Mises au ban par les États ouest-africains, les autorités maliennes fustigent la présence militaire occidentale sur leur sol et font désormais appel, selon les Européens, aux mercenaires russes de la société Wagner. Quelque 25 000 hommes sont actuellement déployés au Sahel, dont environ 4 300 Français (2 400 au Mali dans le cadre de Barkhane), selon l’Élysée. Le pays accueille aussi 15 000 soldats de l’ONU au sein de la Minusma, dont l’avenir est désormais en suspens puisqu’elle comptait sur un large soutien de Barkhane.
« Vide » sécuritaire
Le Mali était au cœur du dispositif antiterroriste français et européen au Sahel. Emmanuel Macron avait déjà décidé d’amorcer à l’été 2021 une réduction des effectifs français au profit d’un dispositif régional moins visible, mais ce départ contraint du pays va forcer Paris à accélérer cette réorganisation dans d’autres pays de la région menacés par la contagion djihadiste, notamment dans le golfe de Guinée.

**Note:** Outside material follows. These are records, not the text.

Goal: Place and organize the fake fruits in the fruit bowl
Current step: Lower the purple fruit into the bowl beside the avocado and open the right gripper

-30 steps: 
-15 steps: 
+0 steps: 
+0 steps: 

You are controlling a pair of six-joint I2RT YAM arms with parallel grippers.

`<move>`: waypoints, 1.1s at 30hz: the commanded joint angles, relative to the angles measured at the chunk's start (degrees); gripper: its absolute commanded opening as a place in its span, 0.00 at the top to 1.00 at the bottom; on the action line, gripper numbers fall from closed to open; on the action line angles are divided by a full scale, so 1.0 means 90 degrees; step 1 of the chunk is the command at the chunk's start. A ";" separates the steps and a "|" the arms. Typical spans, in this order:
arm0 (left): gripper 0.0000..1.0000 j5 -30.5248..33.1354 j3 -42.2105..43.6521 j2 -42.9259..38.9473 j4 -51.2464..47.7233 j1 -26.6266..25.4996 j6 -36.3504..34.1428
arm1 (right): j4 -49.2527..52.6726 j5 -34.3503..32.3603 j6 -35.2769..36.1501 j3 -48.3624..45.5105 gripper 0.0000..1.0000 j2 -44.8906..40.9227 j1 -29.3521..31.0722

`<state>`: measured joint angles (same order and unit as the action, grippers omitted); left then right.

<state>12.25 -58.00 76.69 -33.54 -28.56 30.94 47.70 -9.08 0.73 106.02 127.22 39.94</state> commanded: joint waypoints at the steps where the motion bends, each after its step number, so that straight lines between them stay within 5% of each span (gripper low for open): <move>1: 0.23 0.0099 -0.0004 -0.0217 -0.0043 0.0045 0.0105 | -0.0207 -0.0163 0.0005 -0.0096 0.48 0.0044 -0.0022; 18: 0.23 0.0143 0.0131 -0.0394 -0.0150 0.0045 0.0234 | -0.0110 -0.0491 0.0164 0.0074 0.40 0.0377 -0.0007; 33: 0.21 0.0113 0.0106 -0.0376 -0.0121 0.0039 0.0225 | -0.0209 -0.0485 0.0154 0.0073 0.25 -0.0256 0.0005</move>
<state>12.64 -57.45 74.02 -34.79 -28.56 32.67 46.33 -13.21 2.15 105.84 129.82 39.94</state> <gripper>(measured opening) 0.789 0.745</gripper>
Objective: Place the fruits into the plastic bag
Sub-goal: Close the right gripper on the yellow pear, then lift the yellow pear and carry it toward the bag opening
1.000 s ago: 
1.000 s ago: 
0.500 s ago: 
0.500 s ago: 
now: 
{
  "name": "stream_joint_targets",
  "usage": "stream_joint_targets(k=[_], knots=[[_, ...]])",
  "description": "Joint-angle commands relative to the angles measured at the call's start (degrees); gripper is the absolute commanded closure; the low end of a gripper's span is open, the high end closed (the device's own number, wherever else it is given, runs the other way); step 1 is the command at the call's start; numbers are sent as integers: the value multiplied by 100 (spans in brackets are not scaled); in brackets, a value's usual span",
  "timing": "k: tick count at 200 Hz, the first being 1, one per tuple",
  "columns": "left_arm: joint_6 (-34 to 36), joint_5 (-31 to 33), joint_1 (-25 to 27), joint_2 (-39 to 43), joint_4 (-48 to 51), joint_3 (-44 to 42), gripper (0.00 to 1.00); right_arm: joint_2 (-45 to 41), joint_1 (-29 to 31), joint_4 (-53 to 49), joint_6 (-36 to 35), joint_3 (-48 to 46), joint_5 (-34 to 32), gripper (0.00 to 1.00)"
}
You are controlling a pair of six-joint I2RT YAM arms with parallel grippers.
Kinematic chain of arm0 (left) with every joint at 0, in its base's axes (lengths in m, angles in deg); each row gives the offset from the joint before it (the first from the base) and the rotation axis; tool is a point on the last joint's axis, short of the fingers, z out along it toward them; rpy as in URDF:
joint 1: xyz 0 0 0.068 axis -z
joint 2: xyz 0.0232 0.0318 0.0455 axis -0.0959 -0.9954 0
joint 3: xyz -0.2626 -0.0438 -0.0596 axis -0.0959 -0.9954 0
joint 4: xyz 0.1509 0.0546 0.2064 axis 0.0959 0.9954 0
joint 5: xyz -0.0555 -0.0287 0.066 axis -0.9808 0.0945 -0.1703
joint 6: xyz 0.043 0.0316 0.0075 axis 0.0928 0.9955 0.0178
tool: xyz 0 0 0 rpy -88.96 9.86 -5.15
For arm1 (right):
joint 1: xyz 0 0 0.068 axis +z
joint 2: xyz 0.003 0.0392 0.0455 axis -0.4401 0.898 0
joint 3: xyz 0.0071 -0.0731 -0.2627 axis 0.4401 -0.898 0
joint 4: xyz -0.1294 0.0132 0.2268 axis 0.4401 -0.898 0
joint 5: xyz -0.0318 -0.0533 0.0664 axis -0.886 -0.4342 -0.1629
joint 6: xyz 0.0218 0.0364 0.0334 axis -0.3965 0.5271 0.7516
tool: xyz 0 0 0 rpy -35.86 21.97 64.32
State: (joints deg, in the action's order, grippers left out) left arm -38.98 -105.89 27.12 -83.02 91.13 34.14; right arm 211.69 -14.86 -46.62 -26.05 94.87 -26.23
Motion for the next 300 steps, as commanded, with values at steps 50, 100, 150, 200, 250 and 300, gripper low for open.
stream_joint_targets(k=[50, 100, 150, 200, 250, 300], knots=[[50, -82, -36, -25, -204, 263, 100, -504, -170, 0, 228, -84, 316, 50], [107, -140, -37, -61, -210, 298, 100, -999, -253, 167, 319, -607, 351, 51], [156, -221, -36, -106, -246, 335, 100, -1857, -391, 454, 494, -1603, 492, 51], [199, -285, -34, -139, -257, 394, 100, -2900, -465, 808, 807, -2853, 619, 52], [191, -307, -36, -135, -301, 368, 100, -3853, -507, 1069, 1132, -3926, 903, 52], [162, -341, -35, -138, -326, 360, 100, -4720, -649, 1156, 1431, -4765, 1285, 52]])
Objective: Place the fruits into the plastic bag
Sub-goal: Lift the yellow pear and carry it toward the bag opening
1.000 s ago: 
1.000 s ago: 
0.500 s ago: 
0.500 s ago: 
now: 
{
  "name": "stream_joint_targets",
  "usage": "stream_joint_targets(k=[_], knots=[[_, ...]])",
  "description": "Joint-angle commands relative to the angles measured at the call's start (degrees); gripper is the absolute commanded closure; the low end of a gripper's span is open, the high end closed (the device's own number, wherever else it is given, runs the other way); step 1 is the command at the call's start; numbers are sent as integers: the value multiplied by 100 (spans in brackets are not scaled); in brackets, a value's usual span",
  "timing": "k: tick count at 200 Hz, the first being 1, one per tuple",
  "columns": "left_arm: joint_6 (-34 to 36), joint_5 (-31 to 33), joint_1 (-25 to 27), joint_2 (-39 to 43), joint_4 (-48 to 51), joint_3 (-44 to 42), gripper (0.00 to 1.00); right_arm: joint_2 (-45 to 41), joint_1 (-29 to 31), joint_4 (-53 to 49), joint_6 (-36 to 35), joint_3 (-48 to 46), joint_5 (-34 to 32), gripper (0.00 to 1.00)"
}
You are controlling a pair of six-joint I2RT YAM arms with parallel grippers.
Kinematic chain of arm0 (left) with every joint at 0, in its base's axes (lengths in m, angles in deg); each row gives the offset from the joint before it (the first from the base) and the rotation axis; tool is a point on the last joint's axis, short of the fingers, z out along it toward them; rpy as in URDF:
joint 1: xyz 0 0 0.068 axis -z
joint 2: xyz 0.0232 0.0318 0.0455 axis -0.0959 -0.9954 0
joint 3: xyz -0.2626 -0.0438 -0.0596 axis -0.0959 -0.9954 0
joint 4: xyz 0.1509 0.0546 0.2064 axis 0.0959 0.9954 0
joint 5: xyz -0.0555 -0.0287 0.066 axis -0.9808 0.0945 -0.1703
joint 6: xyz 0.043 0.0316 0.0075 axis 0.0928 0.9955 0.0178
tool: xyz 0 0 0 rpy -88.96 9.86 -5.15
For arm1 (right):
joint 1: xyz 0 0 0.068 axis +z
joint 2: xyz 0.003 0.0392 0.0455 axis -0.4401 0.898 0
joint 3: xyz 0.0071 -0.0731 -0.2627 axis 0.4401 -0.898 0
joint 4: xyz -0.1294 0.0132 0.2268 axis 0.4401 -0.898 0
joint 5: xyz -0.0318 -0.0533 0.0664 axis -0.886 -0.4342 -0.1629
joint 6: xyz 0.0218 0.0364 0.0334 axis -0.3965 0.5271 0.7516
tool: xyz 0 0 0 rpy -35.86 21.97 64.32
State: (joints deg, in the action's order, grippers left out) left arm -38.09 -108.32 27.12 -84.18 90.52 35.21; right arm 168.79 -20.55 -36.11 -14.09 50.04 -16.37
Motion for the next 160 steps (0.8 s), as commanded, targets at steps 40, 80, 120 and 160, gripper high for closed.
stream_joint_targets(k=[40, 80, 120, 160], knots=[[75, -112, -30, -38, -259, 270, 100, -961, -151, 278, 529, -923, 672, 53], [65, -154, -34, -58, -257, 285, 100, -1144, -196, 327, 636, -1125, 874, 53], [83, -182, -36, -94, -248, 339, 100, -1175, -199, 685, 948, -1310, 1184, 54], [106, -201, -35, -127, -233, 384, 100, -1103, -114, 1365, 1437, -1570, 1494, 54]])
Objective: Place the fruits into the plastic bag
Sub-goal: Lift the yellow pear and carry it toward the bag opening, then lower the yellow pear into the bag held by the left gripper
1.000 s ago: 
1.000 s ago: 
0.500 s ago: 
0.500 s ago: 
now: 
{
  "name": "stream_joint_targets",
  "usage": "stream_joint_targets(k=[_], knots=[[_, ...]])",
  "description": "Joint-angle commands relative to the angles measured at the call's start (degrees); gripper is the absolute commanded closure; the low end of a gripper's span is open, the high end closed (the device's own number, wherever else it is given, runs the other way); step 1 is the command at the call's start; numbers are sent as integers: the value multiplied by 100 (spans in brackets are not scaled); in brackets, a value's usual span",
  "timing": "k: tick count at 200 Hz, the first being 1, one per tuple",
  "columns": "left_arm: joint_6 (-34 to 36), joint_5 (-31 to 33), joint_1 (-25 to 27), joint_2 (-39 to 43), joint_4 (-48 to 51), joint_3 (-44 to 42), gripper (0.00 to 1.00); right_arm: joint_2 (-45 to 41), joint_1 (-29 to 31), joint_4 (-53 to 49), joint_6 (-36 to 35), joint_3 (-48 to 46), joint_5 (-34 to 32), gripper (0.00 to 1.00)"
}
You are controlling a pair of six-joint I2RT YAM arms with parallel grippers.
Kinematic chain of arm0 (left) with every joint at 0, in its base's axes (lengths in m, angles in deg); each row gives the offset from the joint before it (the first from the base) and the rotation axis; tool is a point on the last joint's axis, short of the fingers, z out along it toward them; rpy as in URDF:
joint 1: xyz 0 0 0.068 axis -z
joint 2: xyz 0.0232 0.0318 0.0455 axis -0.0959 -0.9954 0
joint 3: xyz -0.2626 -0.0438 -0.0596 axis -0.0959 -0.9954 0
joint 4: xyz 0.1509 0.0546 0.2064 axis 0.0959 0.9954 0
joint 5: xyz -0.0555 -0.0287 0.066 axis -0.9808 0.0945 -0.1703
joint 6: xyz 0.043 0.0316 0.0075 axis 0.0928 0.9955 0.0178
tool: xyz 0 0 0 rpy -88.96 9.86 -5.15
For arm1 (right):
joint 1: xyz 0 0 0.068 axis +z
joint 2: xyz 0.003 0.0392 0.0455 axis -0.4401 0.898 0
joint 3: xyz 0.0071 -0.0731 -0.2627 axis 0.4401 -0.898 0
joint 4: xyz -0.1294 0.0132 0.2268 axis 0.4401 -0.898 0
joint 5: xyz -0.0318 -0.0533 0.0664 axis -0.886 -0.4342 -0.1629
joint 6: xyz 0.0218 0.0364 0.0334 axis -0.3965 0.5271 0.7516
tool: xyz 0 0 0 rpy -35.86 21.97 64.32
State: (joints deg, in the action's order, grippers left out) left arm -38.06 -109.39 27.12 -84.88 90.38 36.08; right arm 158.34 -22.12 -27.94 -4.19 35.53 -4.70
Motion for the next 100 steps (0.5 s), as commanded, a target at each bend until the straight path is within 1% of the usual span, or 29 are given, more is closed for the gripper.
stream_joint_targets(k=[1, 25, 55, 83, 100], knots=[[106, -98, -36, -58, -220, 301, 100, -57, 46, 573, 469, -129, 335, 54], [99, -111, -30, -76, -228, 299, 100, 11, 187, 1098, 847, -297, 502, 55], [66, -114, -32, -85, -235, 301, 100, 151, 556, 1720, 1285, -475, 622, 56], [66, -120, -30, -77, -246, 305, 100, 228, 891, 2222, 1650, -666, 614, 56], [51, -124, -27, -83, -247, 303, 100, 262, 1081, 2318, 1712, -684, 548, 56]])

« Nous considérons que la lutte contre le terrorisme est quelque chose d’essentiel pour le Mali, pour le Burkina, pour le Niger et pour les pays côtiers », a assuré le président ivoirien Alassane Ouattara mercredi sur RFI et France 24. « Le départ de Barkhane et de Takuba [groupement de forces spéciales européennes, NDLR] crée un vide. Nous serons obligés d’acheter des armes, d’avoir une plus grande professionnalisation, mais c’est notre devoir aussi. Les armées nationales doivent régler les problèmes sur nos territoires nationaux et c’est cela, notre philosophie », a-t-il estimé.
« Nous avons besoin de réinventer notre partenariat militaire avec ces pays », a souligné, mardi, la présidence française. « Il ne s’agit pas de déplacer ce qui se fait au Mali ailleurs, mais de renforcer ce qu’on fait au Niger et de soutenir davantage le flanc sud », a-t-elle ajouté.
Selon une source proche de l’Élysée, la France a promis de coordonner son retrait avec la mission de l’ONU au Mali et la Mission de formation de l’Union européenne au Mali (EUTM), qui continueront de bénéficier d’un soutien aérien et médical français sur place, avant le transfert ultérieur de ces moyens. Hors du Mali, Paris compte poursuivre la lutte antidjihadistes dans la région, où les mouvements affiliés à Al-Qaïda ou au groupe État islamique ont conservé un fort pouvoir de nuisance malgré l’élimination de nombreux chefs.
Le retrait des forces françaises du Mali aura un « impact » pour la mission de l’ONU dans ce pays, qui fera le nécessaire pour « s’adapter », a indiqué son porte-parole Olivier Salgado jeudi. « Il y aura forcément un impact », a-t-il dit à l’AFP. « Cet impact est actuellement à l’étude. Nous prendrons les dispositions nécessaires pour nous adapter au nouveau contexte afin de pouvoir poursuivre la mise en œuvre de notre mandat », a-t-il ajouté.
Outre un possible renforcement de sa présence au Niger voisin, qui héberge déjà une base aérienne française et 800 militaires, Paris ambitionne de proposer ses services à d’autres pays d’Afrique de l’Ouest (Côte d’Ivoire, Sénégal, Bénin…) pour les aider à contrer la propagation du djihadisme vers le golfe de Guinée. Depuis 2013, 53 soldats français ont été tués au Sahel, dont 48 au Mali.